Work request: Please set out each line below exactly as it stands, without the images.

Given data:

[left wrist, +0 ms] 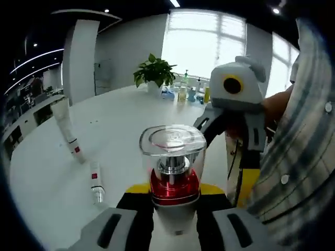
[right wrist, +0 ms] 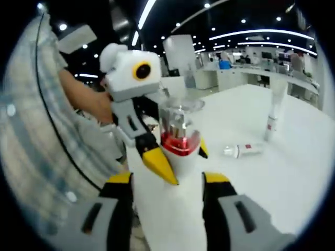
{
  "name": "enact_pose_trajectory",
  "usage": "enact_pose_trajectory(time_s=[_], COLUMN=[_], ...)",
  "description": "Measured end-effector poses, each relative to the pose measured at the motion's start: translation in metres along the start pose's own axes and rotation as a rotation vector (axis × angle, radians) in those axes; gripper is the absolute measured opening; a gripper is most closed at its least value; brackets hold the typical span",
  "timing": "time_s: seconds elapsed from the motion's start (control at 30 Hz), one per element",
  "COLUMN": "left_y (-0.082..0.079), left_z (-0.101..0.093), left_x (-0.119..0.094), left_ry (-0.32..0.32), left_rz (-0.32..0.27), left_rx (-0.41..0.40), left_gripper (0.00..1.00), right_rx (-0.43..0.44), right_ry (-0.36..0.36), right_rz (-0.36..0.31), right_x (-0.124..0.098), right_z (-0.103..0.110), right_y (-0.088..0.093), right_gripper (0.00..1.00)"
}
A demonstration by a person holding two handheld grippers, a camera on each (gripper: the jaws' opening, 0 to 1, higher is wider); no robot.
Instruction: Arrange the skincare products in the storage area until every visible bottle or jar stands upright without overlapping.
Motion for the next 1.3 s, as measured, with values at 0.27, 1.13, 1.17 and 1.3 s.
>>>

Answer section:
[left wrist, +0 ms] 
[right wrist, +0 ms] 
{
  "name": "enact_pose_trajectory",
  "usage": "enact_pose_trajectory(time_s=[_], COLUMN=[_], ...)",
  "description": "Measured end-effector poses, each relative to the pose measured at the motion's start: translation in metres along the start pose's own axes and rotation as a rotation vector (axis × angle, radians) in those axes; gripper is the absolute measured opening; a gripper is most closed at its least value; brackets hold the typical span",
  "timing": "time_s: seconds elapsed from the motion's start (control at 30 Hz), one per element",
  "COLUMN": "left_y (-0.082..0.079), left_z (-0.101..0.093), left_x (-0.119..0.094), left_ry (-0.32..0.32), left_rz (-0.32..0.27), left_rx (-0.41..0.40), left_gripper (0.00..1.00), right_rx (-0.43..0.44), right_ry (-0.36..0.36), right_rz (-0.36..0.31), right_x (-0.124..0.098), right_z (-0.103..0.110), right_y (-0.088..0.093), right_gripper (0.00..1.00)"
}
A demonstration by a person holding two handheld grippers, a camera on each (gripper: the jaws' opening, 0 to 1, higher is wider); no robot.
Instruction: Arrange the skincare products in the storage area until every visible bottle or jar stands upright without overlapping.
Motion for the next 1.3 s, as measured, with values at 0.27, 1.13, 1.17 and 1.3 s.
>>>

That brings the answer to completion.